# TASK OBJECTIVE
Say how many of the lines below include the word "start", and write nothing else.

-.-.-

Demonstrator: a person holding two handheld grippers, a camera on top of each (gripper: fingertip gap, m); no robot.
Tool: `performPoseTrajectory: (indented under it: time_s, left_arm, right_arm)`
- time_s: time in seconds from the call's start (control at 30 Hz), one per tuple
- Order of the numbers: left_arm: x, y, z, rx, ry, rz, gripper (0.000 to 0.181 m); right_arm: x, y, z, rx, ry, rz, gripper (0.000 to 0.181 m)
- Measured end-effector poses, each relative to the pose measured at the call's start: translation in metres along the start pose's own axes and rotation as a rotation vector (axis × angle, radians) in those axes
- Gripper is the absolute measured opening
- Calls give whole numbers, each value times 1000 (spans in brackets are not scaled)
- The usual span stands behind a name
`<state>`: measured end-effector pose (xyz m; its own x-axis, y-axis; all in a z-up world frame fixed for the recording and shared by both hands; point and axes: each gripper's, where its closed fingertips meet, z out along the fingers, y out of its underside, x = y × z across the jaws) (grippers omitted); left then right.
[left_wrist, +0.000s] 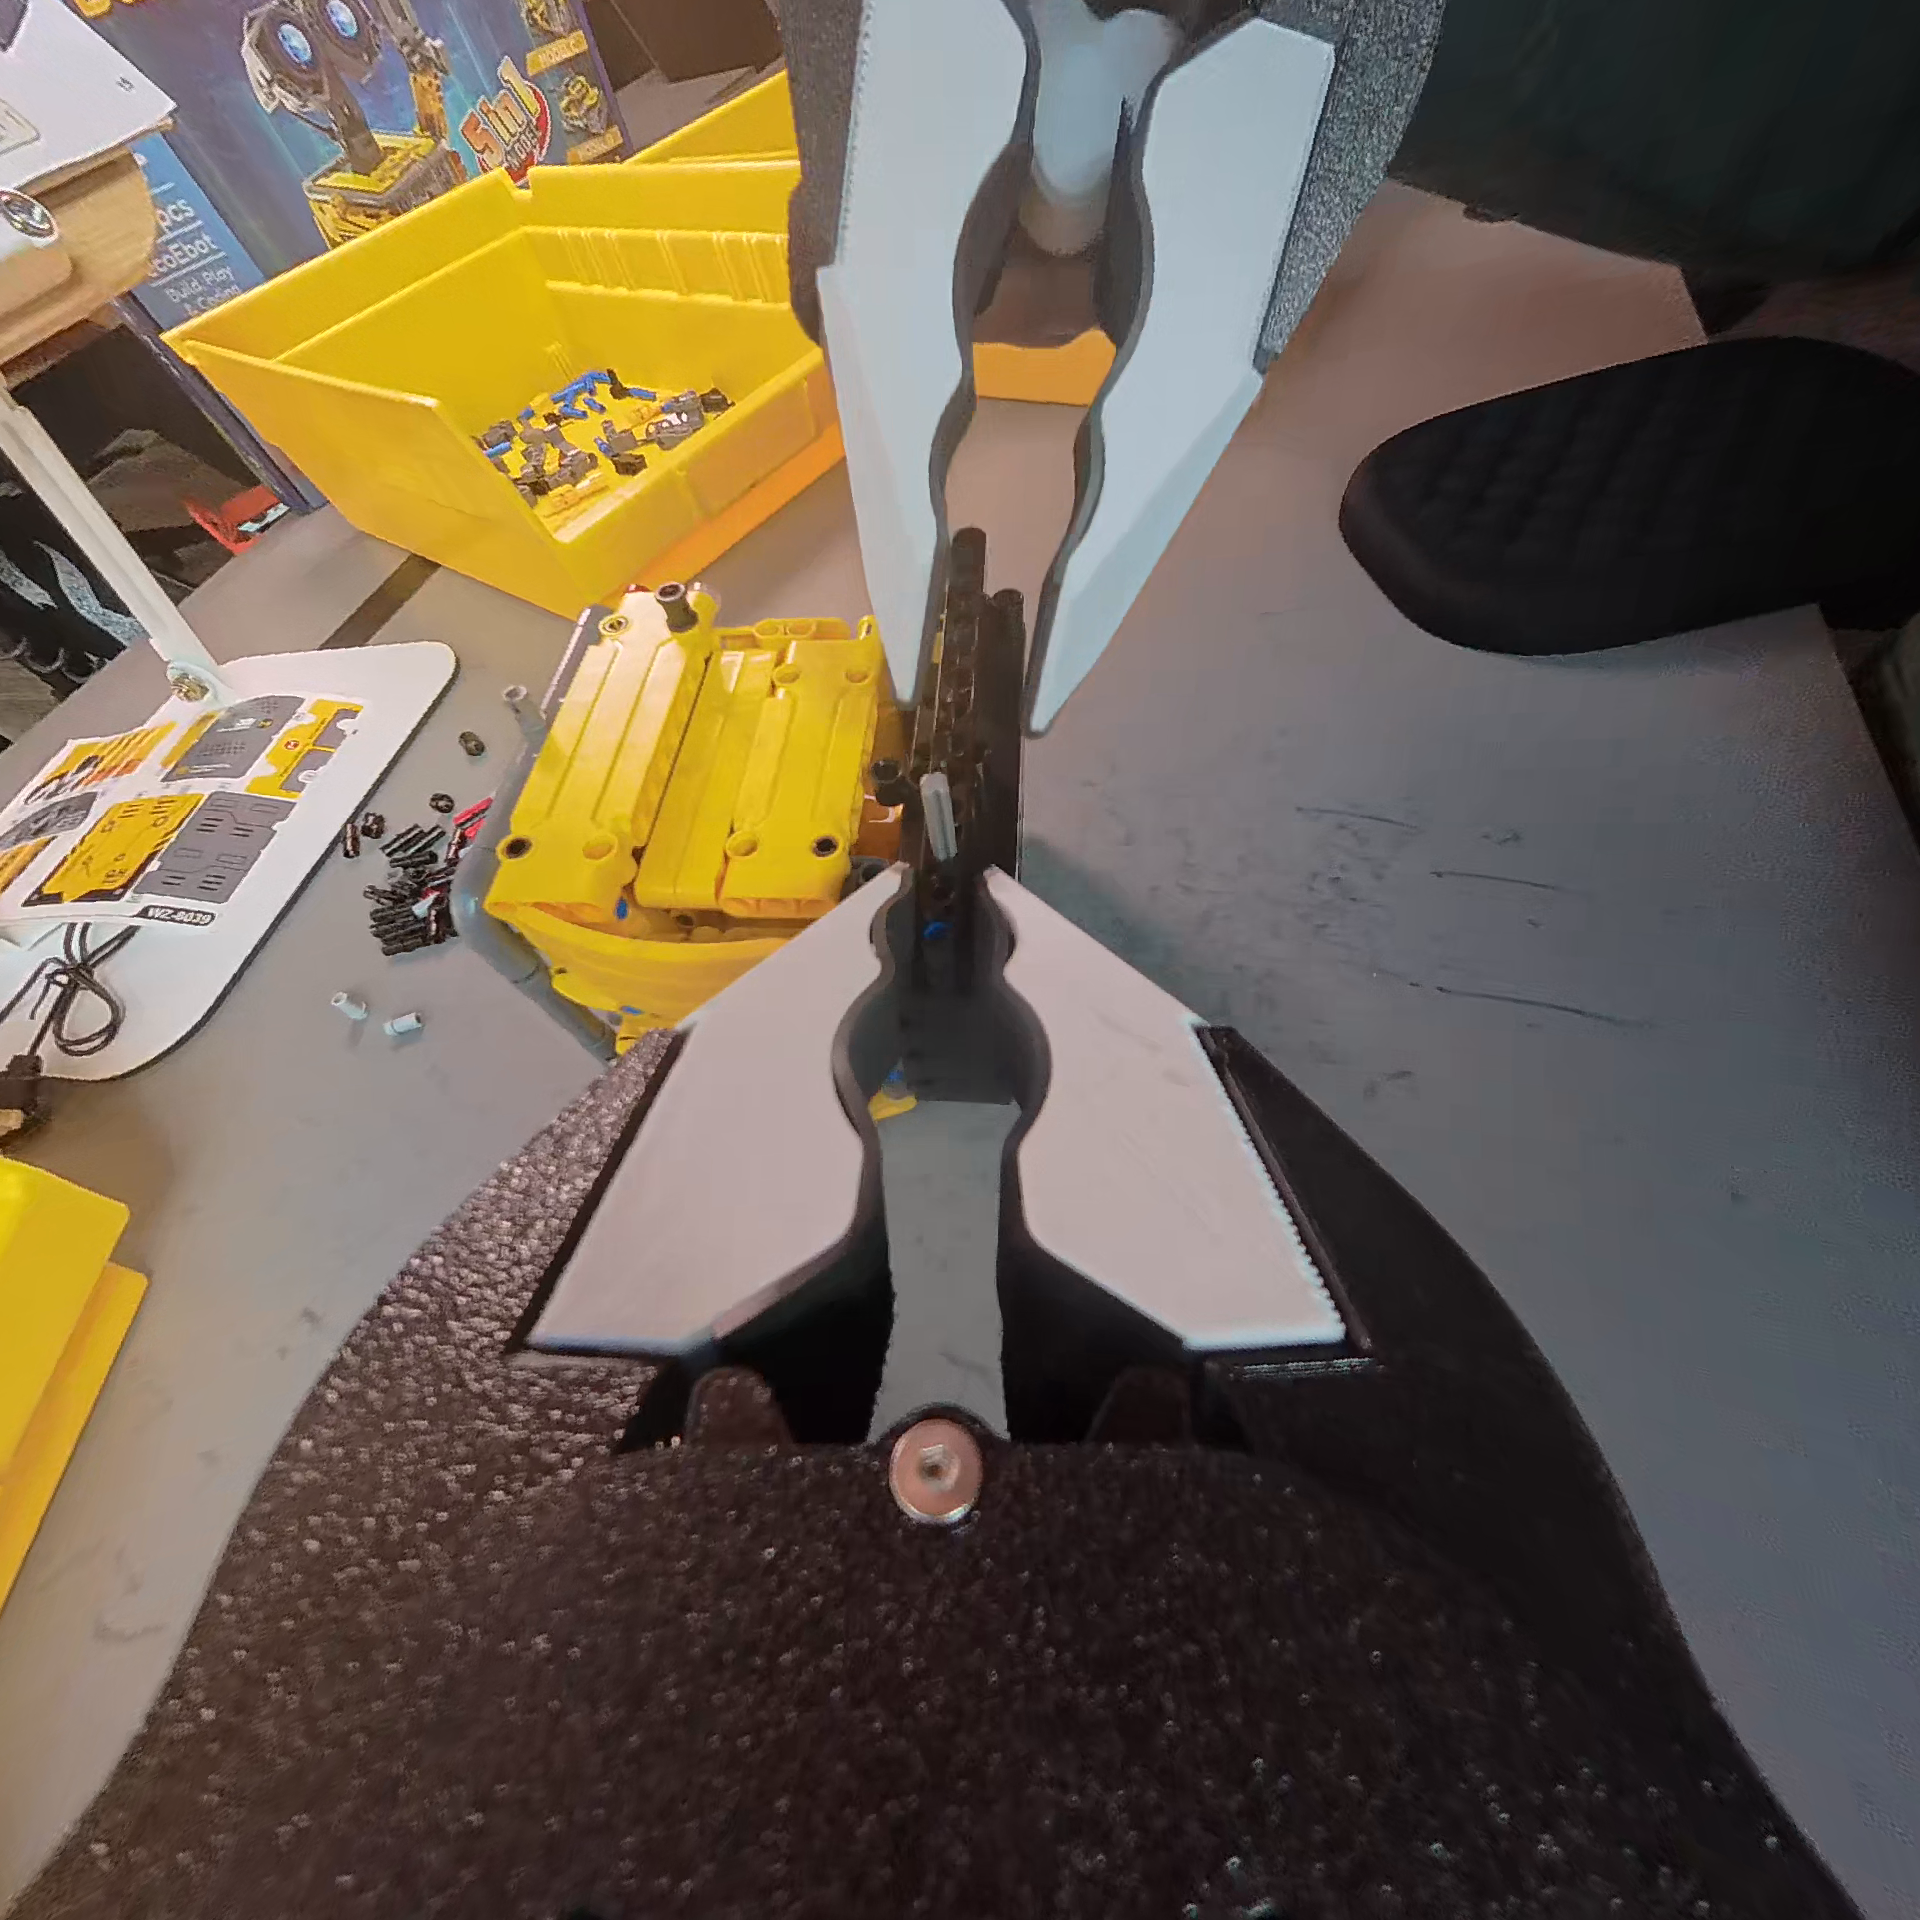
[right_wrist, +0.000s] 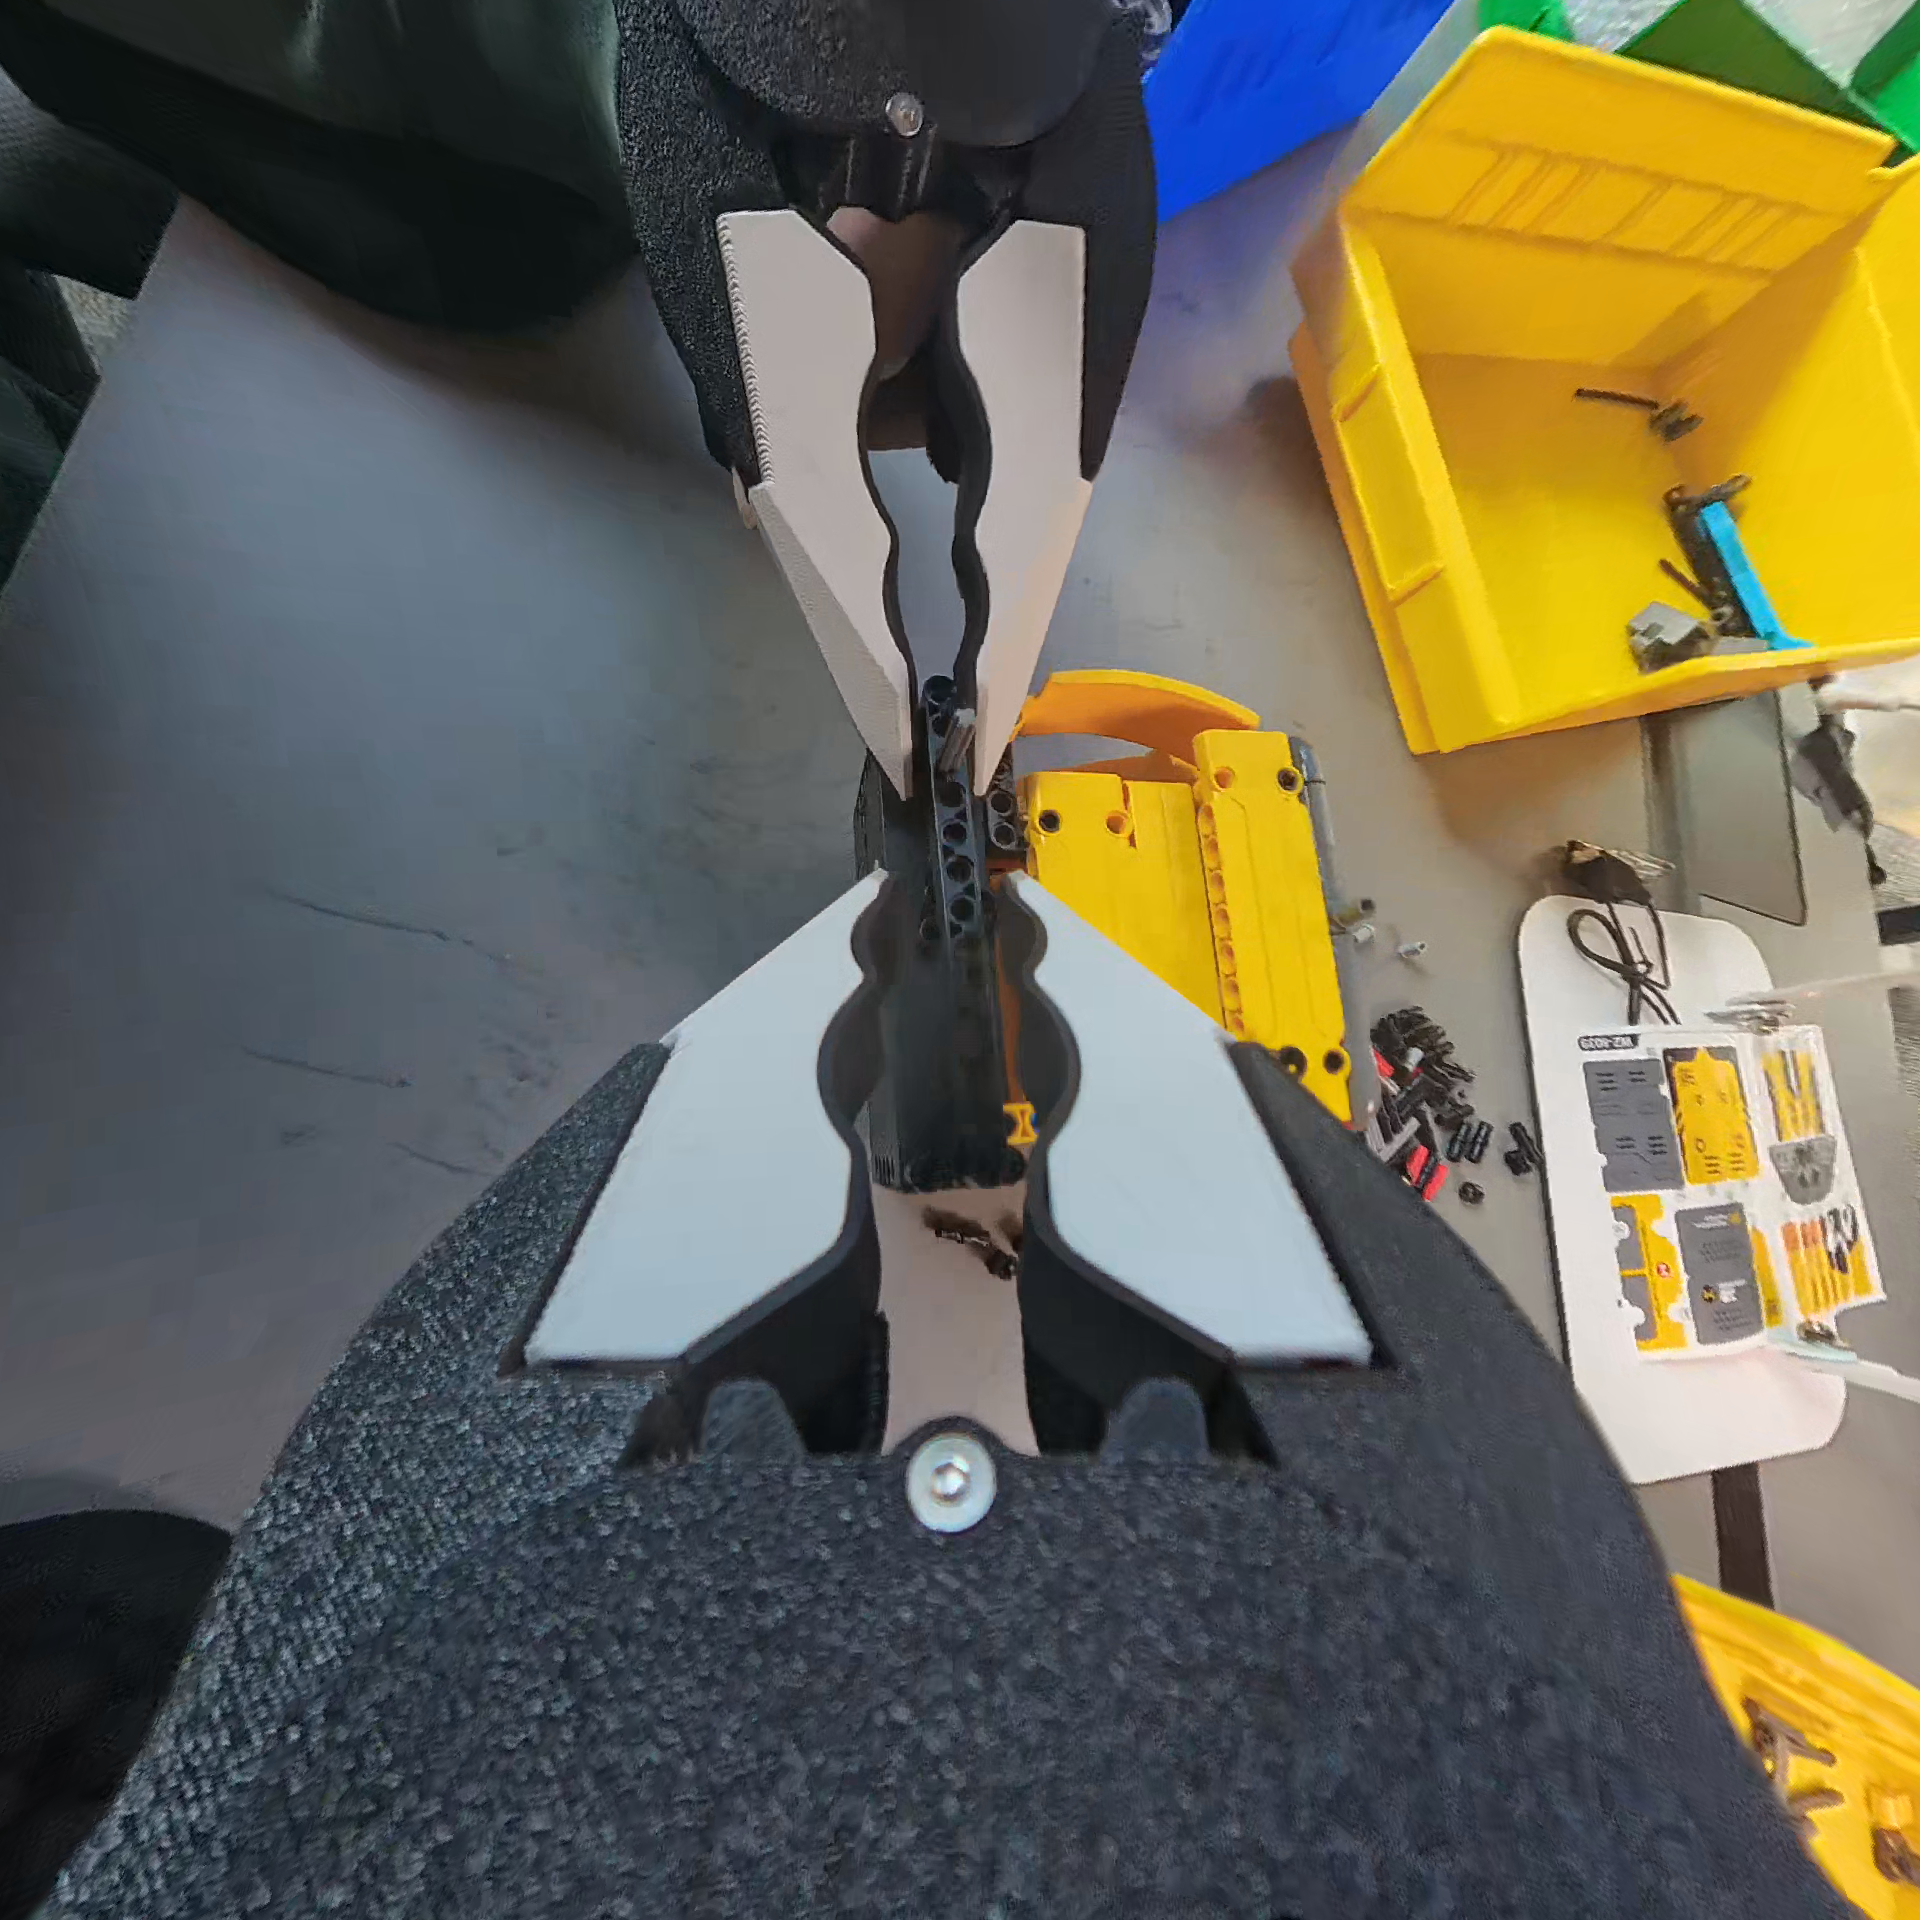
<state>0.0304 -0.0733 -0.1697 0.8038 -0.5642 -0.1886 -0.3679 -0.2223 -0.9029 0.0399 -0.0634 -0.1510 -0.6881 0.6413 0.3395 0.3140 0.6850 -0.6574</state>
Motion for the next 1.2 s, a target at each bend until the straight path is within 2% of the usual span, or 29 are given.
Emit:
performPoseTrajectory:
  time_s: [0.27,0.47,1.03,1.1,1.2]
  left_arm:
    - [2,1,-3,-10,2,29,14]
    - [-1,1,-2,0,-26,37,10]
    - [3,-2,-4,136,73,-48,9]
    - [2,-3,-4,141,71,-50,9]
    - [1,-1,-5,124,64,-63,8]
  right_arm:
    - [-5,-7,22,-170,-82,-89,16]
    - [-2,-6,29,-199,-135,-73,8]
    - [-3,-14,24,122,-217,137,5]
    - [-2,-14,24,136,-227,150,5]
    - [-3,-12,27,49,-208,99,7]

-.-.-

# SOLUTION FOR THIS EXERCISE
2